Jeff laughs nervously. “That nutty JP. Always making jokes. Um, anyway, Rupert ready?” He raises one hand, then quickly switches arms. “Go!”
JP is munching away on a cracker, eyeing the Survivors curiously, when Rupert eases himself out of the hole behind the parrot. With a roar, he leaps onto JP’s back, clutching a handful of thick feathers. “Rrawwwk!! I’m the star of this show!” JP shrieks, powering into the air. Rupert manages to hold on for a mere five seconds before losing his grip and falling to the ground.
Tijuana climbs into the hole and awaits JP’s return. The bird lands once more next to the cracker tray and resumes eating, seemingly completely unperturbed by his recent frenzied activity. “Rrrawwk!! I want my own talk show!” Tijuana emerges from the hole and grabs one of JP’s legs. The parrot flies around wildly for about ten seconds before Tijuana lets go and drops to earth.
Ultimately, only Osten has yet to ride JP. Drake has a measly three-second lead. If Osten can stay aboard for just four seconds, the Morgans will win Immunity. He sits at the bottom of the hole, hunched over and shivering, with his eyes half-closed. JP is finishing up the crackers on the tray. “Rrrawwwk! Where are my high heels?”

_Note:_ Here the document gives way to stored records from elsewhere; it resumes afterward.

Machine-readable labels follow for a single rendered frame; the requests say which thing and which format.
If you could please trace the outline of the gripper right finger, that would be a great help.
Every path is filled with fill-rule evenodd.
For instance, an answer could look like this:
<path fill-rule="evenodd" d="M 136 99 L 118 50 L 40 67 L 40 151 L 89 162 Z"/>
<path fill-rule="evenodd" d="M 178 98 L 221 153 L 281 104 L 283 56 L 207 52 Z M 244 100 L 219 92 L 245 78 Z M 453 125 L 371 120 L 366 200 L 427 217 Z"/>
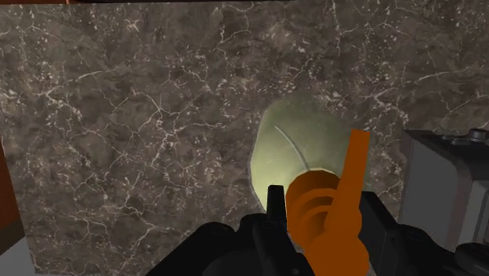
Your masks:
<path fill-rule="evenodd" d="M 489 276 L 489 246 L 439 246 L 425 231 L 399 224 L 379 197 L 364 191 L 360 200 L 359 239 L 377 276 Z"/>

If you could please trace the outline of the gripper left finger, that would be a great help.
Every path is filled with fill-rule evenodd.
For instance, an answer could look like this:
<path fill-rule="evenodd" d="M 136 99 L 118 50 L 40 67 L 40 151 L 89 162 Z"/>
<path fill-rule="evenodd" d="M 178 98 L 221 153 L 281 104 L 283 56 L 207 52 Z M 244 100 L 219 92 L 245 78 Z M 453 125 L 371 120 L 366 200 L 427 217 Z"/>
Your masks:
<path fill-rule="evenodd" d="M 270 185 L 266 212 L 239 228 L 202 224 L 145 276 L 314 276 L 287 233 L 284 188 Z"/>

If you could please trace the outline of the pale green orange spray bottle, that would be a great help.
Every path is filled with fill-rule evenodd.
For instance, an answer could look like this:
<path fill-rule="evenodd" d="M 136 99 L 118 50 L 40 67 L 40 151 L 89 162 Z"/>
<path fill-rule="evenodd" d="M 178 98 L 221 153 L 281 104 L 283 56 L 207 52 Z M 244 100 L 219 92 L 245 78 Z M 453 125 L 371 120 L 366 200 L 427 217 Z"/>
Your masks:
<path fill-rule="evenodd" d="M 266 210 L 271 185 L 284 189 L 287 234 L 316 276 L 365 276 L 360 197 L 370 134 L 352 129 L 310 95 L 286 96 L 263 113 L 249 162 Z"/>

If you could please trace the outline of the grey black box appliance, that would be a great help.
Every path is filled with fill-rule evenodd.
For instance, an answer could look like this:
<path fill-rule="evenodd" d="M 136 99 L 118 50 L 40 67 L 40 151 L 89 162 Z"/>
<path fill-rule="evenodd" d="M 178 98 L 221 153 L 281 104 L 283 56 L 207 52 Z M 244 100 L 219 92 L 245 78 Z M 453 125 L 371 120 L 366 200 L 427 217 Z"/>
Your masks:
<path fill-rule="evenodd" d="M 489 131 L 405 130 L 400 149 L 407 170 L 398 221 L 450 251 L 468 242 L 489 245 Z"/>

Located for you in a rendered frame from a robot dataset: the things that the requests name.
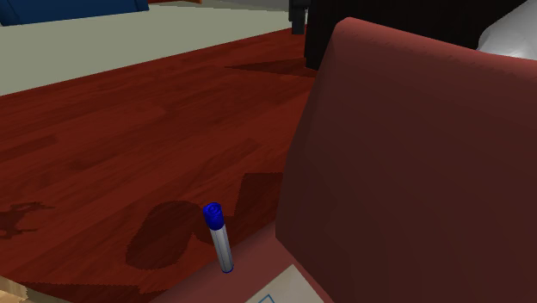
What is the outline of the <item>blue capped grey marker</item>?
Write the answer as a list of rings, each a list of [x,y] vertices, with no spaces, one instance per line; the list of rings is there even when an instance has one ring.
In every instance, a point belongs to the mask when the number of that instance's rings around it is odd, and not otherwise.
[[[210,202],[202,208],[202,212],[211,233],[220,268],[224,273],[231,273],[234,263],[222,208],[218,202]]]

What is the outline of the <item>beige flat book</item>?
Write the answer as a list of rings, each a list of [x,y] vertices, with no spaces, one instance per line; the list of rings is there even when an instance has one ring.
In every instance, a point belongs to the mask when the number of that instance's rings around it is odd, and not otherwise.
[[[290,265],[244,303],[324,303],[324,301],[299,270]]]

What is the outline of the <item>black furniture leg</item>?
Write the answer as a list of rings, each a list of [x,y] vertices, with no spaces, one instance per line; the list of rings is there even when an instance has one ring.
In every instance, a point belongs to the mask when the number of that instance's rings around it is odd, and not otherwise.
[[[289,0],[288,20],[292,23],[292,34],[304,34],[306,28],[306,11],[311,0]]]

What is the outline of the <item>red sofa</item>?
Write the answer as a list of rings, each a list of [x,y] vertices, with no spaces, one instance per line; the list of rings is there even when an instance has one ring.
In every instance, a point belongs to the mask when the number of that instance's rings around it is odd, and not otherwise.
[[[324,303],[537,303],[537,61],[347,18],[275,222],[152,303],[244,303],[294,265]]]

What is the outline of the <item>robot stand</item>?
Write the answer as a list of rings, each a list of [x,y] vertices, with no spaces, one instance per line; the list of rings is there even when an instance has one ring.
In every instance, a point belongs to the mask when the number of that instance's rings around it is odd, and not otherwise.
[[[312,0],[306,67],[317,70],[338,22],[353,17],[470,49],[493,22],[527,0]]]

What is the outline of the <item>pale rug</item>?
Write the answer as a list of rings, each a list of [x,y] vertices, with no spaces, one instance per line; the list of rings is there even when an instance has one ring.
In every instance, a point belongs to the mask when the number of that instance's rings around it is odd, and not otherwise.
[[[288,1],[175,1],[137,13],[0,25],[0,96],[290,28]]]

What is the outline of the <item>blue furniture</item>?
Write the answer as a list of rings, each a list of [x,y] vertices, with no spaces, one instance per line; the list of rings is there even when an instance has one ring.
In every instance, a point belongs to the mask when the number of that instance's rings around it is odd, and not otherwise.
[[[0,24],[54,22],[148,9],[147,0],[0,0]]]

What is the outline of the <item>light wooden furniture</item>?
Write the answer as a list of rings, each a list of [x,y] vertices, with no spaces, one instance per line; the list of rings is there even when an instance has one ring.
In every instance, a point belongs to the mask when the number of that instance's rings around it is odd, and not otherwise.
[[[0,303],[33,303],[28,289],[20,283],[0,276]]]

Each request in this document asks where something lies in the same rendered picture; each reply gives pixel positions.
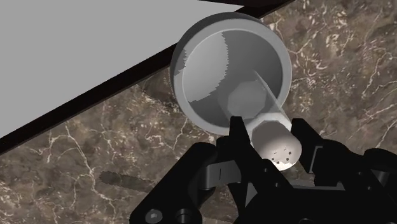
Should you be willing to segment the grey round bowl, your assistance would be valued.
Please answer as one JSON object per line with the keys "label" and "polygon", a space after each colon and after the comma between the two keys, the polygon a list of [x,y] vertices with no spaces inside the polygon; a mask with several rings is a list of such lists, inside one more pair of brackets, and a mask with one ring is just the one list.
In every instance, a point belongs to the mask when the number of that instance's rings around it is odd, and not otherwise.
{"label": "grey round bowl", "polygon": [[283,105],[292,79],[289,53],[281,38],[252,16],[226,12],[191,26],[176,45],[170,84],[181,111],[203,130],[227,135],[238,109],[245,123],[272,103],[266,83]]}

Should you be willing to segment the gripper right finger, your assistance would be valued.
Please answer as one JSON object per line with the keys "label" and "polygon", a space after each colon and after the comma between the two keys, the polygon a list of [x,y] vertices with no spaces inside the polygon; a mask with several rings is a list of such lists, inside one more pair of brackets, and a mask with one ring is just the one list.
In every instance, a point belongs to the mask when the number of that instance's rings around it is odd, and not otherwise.
{"label": "gripper right finger", "polygon": [[379,192],[397,202],[397,154],[370,148],[363,155],[344,144],[321,137],[303,118],[292,119],[291,133],[302,145],[299,162],[315,175],[319,186],[337,186],[346,191]]}

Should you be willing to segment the white salt shaker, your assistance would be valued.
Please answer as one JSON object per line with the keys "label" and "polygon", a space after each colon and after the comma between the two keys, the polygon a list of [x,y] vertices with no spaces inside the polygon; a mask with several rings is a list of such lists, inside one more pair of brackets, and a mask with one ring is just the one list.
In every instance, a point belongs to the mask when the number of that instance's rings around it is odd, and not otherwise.
{"label": "white salt shaker", "polygon": [[256,71],[229,93],[226,110],[242,117],[250,143],[261,158],[270,160],[280,171],[298,162],[302,145],[291,133],[292,123]]}

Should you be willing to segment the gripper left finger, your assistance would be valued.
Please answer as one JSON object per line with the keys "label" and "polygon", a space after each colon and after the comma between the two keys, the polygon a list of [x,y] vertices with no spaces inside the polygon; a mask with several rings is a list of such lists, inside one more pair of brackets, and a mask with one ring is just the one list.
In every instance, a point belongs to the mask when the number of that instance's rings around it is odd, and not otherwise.
{"label": "gripper left finger", "polygon": [[242,118],[233,116],[229,135],[216,144],[193,144],[132,211],[129,224],[203,224],[200,208],[222,185],[237,206],[233,224],[274,220],[280,202],[293,191],[251,146]]}

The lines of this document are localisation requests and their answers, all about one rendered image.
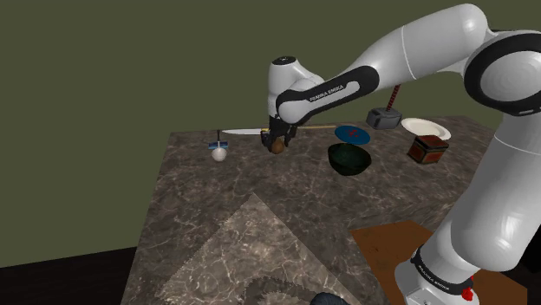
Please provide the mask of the blue plate with red mark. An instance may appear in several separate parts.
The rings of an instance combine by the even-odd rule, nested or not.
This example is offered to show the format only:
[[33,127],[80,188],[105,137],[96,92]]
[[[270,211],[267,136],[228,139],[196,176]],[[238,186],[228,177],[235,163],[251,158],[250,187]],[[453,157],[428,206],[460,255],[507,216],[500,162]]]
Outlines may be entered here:
[[335,129],[336,137],[352,145],[365,145],[371,140],[370,135],[360,127],[339,126]]

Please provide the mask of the brown robot stand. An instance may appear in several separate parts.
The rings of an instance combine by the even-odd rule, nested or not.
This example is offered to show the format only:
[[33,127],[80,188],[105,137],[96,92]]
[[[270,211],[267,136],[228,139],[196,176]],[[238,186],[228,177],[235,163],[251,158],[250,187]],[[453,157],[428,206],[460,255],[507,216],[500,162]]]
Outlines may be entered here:
[[[395,282],[394,270],[432,232],[413,221],[404,221],[352,230],[351,235],[391,305],[406,305]],[[478,271],[473,277],[473,290],[480,305],[527,305],[527,289],[498,272]]]

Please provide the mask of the white plate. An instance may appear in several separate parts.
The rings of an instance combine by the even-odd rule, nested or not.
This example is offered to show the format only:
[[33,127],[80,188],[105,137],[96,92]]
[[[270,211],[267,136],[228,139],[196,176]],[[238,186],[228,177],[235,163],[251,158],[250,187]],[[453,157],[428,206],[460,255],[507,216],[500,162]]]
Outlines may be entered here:
[[449,140],[452,137],[449,130],[430,120],[405,118],[401,121],[401,125],[416,136],[435,135],[442,140]]

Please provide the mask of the dark round object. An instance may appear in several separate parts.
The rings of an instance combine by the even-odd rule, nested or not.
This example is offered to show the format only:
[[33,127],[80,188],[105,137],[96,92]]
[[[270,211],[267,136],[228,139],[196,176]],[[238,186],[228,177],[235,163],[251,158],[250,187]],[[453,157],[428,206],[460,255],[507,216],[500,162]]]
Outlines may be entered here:
[[328,292],[316,294],[310,301],[310,305],[350,305],[339,295],[334,295]]

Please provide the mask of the dark green bowl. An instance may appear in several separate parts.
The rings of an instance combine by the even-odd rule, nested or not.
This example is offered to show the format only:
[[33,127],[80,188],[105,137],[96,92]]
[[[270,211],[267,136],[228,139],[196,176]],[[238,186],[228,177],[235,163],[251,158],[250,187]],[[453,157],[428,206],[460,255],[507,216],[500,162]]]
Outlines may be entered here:
[[371,155],[359,146],[337,143],[328,148],[330,166],[343,176],[364,172],[372,164]]

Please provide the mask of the brown red chest box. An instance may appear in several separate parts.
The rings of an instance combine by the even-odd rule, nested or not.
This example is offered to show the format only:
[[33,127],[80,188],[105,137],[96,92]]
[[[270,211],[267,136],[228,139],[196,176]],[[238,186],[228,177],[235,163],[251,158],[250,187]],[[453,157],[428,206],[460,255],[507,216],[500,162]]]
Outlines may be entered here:
[[448,147],[448,143],[436,135],[416,136],[407,156],[418,164],[438,163]]

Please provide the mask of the white ball tool with blue bar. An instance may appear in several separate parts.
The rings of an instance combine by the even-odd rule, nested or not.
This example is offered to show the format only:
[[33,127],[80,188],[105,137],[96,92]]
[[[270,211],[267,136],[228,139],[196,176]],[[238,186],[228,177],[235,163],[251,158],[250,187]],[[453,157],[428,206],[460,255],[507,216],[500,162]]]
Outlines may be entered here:
[[212,158],[217,162],[222,162],[227,157],[227,149],[229,148],[228,142],[221,139],[221,131],[217,131],[217,138],[215,141],[210,142],[207,147],[211,150]]

“OK!” Jeff shouts. “Let’s get a move on, Osten, huh?”
Osten struggles out of the hole, his tongue lolling out of his mouth. He sneaks up behind JP and jumps onto its back. JP leaps straight into the air, then gives a tremendous shake at the top of the jump. Osten yelps, then gropes futilely at JP’s slick feathers before sliding off the back of the bird and onto the sand. Total time: less than a second.
“Drake wins Immunity again!” Jeff shouts. “JP, back to your cage!”

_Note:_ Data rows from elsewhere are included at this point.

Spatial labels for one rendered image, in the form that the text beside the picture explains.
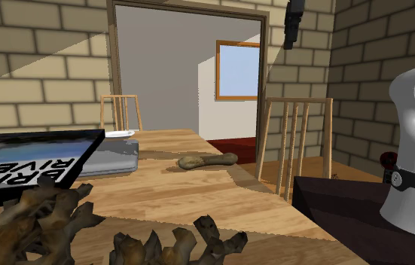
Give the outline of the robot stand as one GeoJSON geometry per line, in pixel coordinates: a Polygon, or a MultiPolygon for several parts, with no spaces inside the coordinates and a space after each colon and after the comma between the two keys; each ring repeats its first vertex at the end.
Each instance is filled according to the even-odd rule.
{"type": "Polygon", "coordinates": [[[292,205],[370,265],[415,265],[415,235],[380,209],[390,185],[296,177],[292,205]]]}

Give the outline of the black book with blue cover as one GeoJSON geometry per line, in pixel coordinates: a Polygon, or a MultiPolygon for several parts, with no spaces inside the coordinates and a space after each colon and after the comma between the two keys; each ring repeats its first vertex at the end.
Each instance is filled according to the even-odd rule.
{"type": "Polygon", "coordinates": [[[103,129],[0,133],[0,206],[51,177],[69,188],[105,139],[103,129]]]}

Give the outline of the tan bone-shaped object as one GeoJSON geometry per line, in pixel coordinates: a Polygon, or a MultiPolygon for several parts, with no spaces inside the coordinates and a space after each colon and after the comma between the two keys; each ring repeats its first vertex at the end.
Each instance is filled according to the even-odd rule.
{"type": "Polygon", "coordinates": [[[232,166],[238,161],[238,156],[233,153],[222,155],[209,155],[202,157],[183,157],[179,159],[178,165],[181,169],[190,170],[203,166],[232,166]]]}

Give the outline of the brown branching root figure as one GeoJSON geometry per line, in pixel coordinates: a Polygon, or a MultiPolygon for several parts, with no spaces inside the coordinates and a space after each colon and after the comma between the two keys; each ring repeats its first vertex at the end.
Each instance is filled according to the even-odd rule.
{"type": "Polygon", "coordinates": [[[194,226],[206,243],[202,255],[196,260],[191,260],[191,252],[197,244],[194,234],[177,227],[172,231],[175,237],[172,247],[163,247],[155,231],[146,243],[127,234],[116,234],[108,265],[224,265],[227,255],[242,252],[248,242],[245,232],[222,241],[216,223],[209,215],[199,217],[194,226]]]}
{"type": "Polygon", "coordinates": [[[0,213],[0,265],[75,265],[71,244],[77,232],[105,220],[93,203],[79,201],[93,186],[54,187],[52,181],[3,203],[0,213]]]}

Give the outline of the window with orange frame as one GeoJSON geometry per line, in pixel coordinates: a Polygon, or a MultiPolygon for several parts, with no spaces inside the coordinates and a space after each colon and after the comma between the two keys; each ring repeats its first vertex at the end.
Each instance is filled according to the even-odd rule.
{"type": "Polygon", "coordinates": [[[215,99],[249,101],[258,98],[260,44],[216,41],[215,99]]]}

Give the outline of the white plate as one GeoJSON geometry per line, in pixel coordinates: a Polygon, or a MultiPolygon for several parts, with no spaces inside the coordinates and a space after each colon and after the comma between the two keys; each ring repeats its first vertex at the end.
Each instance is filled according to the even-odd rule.
{"type": "Polygon", "coordinates": [[[135,134],[134,130],[118,130],[118,131],[106,131],[105,137],[107,139],[126,139],[135,134]]]}

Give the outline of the brown door frame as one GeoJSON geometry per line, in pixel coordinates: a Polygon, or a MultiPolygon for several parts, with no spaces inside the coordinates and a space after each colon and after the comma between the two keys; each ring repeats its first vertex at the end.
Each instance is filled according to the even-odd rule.
{"type": "Polygon", "coordinates": [[[263,111],[265,100],[265,87],[267,84],[267,48],[268,48],[268,11],[260,11],[249,8],[239,8],[224,5],[214,5],[203,2],[193,2],[188,0],[106,0],[108,16],[109,47],[111,54],[111,74],[113,80],[112,92],[122,94],[121,68],[119,58],[119,48],[117,41],[117,22],[116,5],[124,5],[136,8],[150,8],[164,11],[178,11],[183,13],[211,15],[217,17],[230,17],[245,20],[257,20],[261,23],[260,37],[260,58],[258,76],[258,98],[257,98],[257,118],[256,118],[256,149],[260,151],[261,137],[263,135],[263,111]]]}

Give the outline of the wooden spindle-back chair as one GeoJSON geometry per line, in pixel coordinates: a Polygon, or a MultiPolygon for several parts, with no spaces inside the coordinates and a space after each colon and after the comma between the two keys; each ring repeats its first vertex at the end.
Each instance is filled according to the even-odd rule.
{"type": "Polygon", "coordinates": [[[300,97],[268,97],[266,99],[265,111],[261,115],[264,125],[260,128],[258,134],[258,155],[256,159],[255,177],[260,180],[262,176],[262,169],[264,165],[264,154],[266,151],[266,143],[268,130],[270,125],[270,117],[272,105],[274,102],[281,102],[283,104],[282,113],[282,132],[281,132],[281,147],[279,151],[279,169],[276,178],[276,194],[280,194],[282,183],[285,182],[284,200],[290,200],[290,190],[292,183],[292,170],[296,170],[296,174],[300,175],[302,172],[302,165],[304,159],[304,144],[306,139],[307,124],[309,117],[309,110],[311,104],[323,104],[324,110],[324,125],[323,125],[323,140],[322,140],[322,176],[324,178],[331,178],[332,170],[332,125],[333,125],[333,102],[332,98],[300,98],[300,97]],[[301,135],[298,147],[298,161],[293,164],[294,147],[297,133],[297,120],[299,105],[303,106],[302,120],[301,120],[301,135]]]}
{"type": "Polygon", "coordinates": [[[116,130],[129,129],[128,99],[133,99],[136,108],[136,117],[139,131],[143,130],[139,100],[137,95],[101,95],[100,96],[100,123],[99,128],[105,127],[105,101],[110,99],[112,103],[113,120],[116,130]]]}

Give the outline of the wooden table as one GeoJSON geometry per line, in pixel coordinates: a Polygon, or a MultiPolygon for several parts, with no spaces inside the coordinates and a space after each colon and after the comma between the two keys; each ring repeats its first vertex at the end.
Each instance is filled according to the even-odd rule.
{"type": "Polygon", "coordinates": [[[241,167],[181,169],[183,157],[220,155],[193,131],[141,131],[131,139],[139,142],[136,171],[78,176],[71,187],[61,188],[91,184],[79,203],[92,202],[93,213],[105,218],[76,233],[75,265],[108,265],[118,233],[146,243],[155,231],[163,247],[172,247],[177,227],[194,234],[191,260],[196,260],[206,243],[194,222],[205,215],[216,223],[222,241],[247,233],[243,251],[227,255],[224,265],[367,265],[241,167]]]}

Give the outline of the grey rectangular box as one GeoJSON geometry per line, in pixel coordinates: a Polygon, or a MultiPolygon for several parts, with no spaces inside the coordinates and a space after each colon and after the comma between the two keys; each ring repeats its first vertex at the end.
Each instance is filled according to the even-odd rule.
{"type": "Polygon", "coordinates": [[[103,141],[85,162],[80,177],[134,172],[138,169],[139,142],[103,141]]]}

The bird swoops around in the air and lands in front of Jeff. He nuzzles Jeff with his beak before hopping back into the cage. “Rrrawwwk! Do these fishnet stockings make my butt look big?”

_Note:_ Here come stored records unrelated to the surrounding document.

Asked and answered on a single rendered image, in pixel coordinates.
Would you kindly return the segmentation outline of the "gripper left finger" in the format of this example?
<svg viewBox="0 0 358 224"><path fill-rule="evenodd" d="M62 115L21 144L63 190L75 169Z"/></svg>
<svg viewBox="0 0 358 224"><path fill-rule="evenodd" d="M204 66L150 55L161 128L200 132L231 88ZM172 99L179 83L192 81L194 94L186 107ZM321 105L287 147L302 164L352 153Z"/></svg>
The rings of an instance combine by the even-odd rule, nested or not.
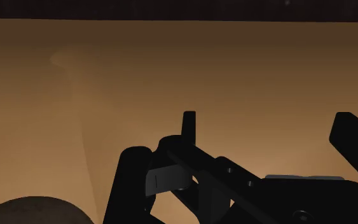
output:
<svg viewBox="0 0 358 224"><path fill-rule="evenodd" d="M199 224L261 224L251 195L260 178L208 155L195 141L196 113L186 111L181 134L160 139L156 151L122 151L103 224L164 224L151 215L156 195L164 192L172 192Z"/></svg>

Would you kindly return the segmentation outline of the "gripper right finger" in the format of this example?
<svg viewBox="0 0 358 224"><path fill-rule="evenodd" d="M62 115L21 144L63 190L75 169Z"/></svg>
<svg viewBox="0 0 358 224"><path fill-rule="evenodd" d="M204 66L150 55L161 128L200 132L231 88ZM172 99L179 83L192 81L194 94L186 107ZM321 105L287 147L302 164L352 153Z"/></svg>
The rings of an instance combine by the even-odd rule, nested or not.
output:
<svg viewBox="0 0 358 224"><path fill-rule="evenodd" d="M358 172L358 117L351 112L337 112L329 142Z"/></svg>

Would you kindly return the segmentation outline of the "dark brown round object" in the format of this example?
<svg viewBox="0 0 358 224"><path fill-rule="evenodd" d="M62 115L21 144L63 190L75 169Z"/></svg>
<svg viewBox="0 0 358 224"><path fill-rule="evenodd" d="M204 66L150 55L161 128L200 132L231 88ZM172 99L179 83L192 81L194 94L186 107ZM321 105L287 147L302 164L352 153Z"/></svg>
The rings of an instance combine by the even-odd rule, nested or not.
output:
<svg viewBox="0 0 358 224"><path fill-rule="evenodd" d="M74 204L45 196L28 196L0 204L0 224L95 224Z"/></svg>

“ALL RIGHT!” Jeff roars. “That’s the end of the Challenge. Morgan, we’ll see you at Tribal Council tomorrow night.”
He wheels the giant cage into the forest at a dead sprint. “Rrawwk!! Look what I found at Victoria’s Secret today!”
The following evening, Osten begs to be voted out. He stands before the tribe and coughs piteously. “I’m wasting away,” he sobs. “I can’t breathe. My joints ache. I’m certain I have the bubonic plague. I need medical attention. Just get me out of here!”
After his heartfelt plea, the tribe votes 4-2 to boot Lill. Osten wails in despair as Lill’s torch is snuffed. “It’ll be all right, Osten,” Andrew assures him. “We just need your strength for the Challenges.” He hoists Osten onto his back and gives him a piggy-back ride back to the boat, where Osten can rest comfortably as they hand-paddle their way back to camp.
And the visions are gone. Not a moment too soon, either. I think I’m about to pass out from exhaustion. Maybe next weekend will be more restful. I’ll let you know when you return. See you then!